Updated IRS transparency rules have alarmed American crypto investors. Now, tax regulations require exchanges to disclose client information.

The form titled "Income from Digital Assets from Brokerage Transactions" (1099-DA) will take effect for the 2026 tax year.

Brokerages will send this document to both the IRS and the taxpayer. It will account for transactions involving digital assets, including the amount invested and any profits or losses incurred.

All licensed U.S. crypto exchanges, such as Coinbase, are required to complete this form for each client.

Taxpayer Reactions

According to a survey by Awaken Tax of 1,000 crypto investors, most expressed concern over the drastic shift from self-reporting to automatic transaction reporting.

Andrew Duka, the company's founder, described the new tax rules as a "blunt instrument" created by lawmakers who know little about cryptocurrencies.

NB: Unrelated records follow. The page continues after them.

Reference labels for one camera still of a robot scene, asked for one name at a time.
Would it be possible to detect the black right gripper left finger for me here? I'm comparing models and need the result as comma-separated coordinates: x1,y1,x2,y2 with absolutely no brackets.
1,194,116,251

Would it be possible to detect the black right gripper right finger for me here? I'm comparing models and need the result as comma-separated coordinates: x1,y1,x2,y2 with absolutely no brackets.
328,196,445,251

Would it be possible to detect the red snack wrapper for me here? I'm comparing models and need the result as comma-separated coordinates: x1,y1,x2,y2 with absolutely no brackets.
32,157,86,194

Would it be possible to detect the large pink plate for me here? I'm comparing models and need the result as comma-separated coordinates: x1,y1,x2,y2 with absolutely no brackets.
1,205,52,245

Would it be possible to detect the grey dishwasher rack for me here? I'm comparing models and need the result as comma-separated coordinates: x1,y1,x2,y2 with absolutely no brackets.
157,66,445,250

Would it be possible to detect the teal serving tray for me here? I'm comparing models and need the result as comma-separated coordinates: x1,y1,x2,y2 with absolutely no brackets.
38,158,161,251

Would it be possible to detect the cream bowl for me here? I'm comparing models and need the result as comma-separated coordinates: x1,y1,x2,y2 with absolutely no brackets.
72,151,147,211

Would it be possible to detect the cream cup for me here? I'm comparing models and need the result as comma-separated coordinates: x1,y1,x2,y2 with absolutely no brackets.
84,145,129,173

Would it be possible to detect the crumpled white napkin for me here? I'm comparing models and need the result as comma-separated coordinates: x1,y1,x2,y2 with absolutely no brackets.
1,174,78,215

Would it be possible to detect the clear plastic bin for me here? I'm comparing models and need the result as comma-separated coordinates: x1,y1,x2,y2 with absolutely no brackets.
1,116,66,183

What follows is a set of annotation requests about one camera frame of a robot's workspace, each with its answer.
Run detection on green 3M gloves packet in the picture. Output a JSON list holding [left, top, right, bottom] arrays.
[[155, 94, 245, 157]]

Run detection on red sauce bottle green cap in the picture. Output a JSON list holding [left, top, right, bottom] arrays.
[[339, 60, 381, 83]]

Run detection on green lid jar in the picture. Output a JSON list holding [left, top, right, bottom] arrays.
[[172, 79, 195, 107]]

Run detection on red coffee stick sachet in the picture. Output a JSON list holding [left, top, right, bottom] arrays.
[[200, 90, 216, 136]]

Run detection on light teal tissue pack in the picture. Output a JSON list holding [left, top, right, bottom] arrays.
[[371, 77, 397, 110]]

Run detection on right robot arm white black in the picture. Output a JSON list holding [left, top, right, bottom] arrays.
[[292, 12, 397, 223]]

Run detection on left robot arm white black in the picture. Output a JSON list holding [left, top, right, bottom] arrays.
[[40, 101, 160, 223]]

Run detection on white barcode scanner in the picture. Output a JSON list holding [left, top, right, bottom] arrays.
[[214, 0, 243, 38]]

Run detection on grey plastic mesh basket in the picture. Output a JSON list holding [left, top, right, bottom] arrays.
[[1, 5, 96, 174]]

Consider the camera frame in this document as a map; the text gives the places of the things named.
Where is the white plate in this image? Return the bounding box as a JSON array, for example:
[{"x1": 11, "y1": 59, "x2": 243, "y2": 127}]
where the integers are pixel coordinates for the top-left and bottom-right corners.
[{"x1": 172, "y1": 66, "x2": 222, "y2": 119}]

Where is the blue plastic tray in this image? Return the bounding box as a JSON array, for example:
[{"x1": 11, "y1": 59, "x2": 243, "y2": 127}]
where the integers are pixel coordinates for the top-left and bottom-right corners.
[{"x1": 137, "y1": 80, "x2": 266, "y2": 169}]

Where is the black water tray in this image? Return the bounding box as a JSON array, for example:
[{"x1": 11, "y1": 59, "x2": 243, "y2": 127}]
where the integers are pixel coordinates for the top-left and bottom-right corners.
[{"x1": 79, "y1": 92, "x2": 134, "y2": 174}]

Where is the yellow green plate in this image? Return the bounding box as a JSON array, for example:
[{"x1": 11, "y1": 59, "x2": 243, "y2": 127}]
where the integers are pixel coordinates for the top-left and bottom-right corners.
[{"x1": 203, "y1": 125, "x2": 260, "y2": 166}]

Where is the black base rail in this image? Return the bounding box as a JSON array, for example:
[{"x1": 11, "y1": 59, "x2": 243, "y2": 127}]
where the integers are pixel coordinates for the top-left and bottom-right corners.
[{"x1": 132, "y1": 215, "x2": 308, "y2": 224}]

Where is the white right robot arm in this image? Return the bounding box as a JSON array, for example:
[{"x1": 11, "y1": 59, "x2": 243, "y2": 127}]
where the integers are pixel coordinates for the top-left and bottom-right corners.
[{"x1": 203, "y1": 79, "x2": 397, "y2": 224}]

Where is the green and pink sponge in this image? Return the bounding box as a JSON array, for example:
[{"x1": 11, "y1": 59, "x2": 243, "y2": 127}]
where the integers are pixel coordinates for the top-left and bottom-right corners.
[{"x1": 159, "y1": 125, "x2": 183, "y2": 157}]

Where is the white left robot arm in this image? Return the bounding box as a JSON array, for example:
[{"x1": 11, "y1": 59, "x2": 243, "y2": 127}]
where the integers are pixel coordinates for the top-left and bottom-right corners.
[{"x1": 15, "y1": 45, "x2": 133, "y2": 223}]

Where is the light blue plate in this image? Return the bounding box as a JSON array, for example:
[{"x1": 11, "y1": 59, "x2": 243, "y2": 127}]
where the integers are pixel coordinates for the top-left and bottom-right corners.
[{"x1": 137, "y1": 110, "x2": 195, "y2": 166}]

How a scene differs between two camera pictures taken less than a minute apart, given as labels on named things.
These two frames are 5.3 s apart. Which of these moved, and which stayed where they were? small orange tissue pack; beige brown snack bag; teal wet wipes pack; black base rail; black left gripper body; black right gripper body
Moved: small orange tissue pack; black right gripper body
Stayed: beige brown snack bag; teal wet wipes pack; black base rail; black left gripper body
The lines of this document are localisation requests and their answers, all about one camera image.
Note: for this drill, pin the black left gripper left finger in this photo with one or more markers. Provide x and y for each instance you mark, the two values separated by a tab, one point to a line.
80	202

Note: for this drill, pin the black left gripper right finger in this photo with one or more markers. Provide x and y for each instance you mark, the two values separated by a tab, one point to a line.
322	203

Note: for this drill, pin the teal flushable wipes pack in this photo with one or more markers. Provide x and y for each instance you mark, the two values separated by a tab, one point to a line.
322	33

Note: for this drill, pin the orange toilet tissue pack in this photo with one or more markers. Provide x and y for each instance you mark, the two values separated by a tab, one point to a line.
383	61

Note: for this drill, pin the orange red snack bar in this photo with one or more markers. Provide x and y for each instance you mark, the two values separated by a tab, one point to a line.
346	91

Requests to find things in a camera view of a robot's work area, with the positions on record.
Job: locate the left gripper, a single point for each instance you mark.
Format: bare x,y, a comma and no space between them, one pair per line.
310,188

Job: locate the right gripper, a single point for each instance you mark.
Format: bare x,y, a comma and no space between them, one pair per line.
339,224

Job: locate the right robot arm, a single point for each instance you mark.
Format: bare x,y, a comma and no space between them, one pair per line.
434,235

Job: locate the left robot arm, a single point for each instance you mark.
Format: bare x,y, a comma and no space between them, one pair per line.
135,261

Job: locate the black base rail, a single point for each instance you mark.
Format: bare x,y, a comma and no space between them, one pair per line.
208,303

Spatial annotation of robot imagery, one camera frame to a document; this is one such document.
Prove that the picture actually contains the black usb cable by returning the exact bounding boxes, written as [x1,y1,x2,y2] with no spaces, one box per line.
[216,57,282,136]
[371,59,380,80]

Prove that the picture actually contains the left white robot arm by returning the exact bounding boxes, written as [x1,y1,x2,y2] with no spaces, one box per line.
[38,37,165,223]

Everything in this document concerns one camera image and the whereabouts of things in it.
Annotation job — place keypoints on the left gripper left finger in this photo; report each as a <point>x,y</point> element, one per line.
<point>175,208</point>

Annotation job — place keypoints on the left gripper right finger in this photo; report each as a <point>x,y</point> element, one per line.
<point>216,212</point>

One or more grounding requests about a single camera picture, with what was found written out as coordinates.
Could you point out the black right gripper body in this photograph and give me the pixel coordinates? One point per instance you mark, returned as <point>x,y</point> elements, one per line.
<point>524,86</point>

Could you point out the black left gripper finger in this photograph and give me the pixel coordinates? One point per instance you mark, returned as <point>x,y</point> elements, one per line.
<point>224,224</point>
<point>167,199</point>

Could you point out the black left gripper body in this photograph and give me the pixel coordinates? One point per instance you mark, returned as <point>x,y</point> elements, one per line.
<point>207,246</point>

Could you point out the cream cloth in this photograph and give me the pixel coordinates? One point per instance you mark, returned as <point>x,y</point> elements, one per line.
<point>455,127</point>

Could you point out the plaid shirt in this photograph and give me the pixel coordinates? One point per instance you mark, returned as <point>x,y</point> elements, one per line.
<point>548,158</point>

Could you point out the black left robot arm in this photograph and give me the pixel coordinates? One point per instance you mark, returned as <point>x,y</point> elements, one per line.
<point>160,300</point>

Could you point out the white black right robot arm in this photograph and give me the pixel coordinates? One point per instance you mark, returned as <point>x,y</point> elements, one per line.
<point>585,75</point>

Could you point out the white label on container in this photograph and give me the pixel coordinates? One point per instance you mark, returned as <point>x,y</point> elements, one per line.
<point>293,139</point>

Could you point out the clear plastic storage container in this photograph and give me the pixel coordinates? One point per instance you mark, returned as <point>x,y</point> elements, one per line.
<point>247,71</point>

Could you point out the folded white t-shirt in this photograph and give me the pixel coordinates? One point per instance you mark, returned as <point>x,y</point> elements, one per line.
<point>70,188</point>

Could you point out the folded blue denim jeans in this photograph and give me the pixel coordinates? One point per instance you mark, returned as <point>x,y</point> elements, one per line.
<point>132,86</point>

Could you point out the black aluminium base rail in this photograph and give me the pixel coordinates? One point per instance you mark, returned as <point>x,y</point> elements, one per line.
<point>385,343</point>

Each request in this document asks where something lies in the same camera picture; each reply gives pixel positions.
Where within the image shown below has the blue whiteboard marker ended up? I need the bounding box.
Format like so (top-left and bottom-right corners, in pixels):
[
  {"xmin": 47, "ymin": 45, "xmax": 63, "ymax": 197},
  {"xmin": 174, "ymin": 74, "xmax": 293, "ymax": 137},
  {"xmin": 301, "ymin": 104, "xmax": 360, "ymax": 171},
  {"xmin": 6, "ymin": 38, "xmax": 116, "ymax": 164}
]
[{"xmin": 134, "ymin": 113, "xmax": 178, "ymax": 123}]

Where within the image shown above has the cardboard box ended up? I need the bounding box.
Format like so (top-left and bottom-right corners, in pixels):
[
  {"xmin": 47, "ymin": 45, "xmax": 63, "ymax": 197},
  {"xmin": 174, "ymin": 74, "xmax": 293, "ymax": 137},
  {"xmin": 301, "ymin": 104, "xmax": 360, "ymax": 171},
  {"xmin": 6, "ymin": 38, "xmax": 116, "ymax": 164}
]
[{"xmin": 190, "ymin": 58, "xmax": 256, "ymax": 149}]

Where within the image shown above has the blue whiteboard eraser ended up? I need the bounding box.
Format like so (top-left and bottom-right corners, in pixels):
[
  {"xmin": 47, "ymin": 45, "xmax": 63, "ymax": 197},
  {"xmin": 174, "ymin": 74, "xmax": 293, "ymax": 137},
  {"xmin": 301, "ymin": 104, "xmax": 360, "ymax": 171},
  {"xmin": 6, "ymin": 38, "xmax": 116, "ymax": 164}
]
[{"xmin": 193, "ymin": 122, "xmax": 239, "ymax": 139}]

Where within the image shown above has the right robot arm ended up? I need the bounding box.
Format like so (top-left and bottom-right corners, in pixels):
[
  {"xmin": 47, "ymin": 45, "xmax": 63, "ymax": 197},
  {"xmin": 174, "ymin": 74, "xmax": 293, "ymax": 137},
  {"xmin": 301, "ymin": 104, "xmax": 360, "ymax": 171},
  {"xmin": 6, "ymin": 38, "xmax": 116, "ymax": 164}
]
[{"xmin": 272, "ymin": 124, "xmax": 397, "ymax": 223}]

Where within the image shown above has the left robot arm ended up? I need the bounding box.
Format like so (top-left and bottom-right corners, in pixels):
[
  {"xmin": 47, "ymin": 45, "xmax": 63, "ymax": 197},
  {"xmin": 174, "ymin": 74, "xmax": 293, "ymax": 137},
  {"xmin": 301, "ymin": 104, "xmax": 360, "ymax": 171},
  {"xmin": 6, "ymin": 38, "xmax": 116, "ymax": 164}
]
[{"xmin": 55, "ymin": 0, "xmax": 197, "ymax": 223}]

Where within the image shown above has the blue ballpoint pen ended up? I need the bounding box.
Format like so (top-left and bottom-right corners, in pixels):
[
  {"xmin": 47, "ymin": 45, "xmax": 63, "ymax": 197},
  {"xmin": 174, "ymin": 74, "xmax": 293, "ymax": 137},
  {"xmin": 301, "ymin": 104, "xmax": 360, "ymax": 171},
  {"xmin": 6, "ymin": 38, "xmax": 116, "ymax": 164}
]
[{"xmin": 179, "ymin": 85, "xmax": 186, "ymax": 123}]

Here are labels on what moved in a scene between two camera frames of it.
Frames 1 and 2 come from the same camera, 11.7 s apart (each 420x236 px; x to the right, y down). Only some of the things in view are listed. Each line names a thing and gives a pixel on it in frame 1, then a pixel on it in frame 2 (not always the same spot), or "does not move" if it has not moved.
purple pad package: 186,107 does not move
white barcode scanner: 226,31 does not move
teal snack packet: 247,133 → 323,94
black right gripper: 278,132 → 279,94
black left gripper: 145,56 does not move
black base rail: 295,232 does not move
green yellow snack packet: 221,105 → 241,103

"This means that cryptocurrencies are treated like stocks, even though they are a different class of assets. Real crypto users move funds between multiple wallets and interact with DeFi protocols using quite complex trading strategies," Duka noted.

Platforms like Coinbase only provide information about sales income and cannot report the tax basis for specific digital assets, which typically includes the purchase price and acquisition costs.

Duka added that the responsibility for "filling in" the missing information falls on the holder through the updated Form 8949. Reddit users have already started sharing tips on how to better account for data from trading platforms.

"The document is poorly thought out and inconvenient for cryptocurrency users. But this is what they managed to do — faster and simpler," the Awaken Tax founder added.

It’s worth noting that in December 2025, American lawmakers introduced a proposal for taxing digital assets that considers small transactions with stablecoins and provides a grace period for staking.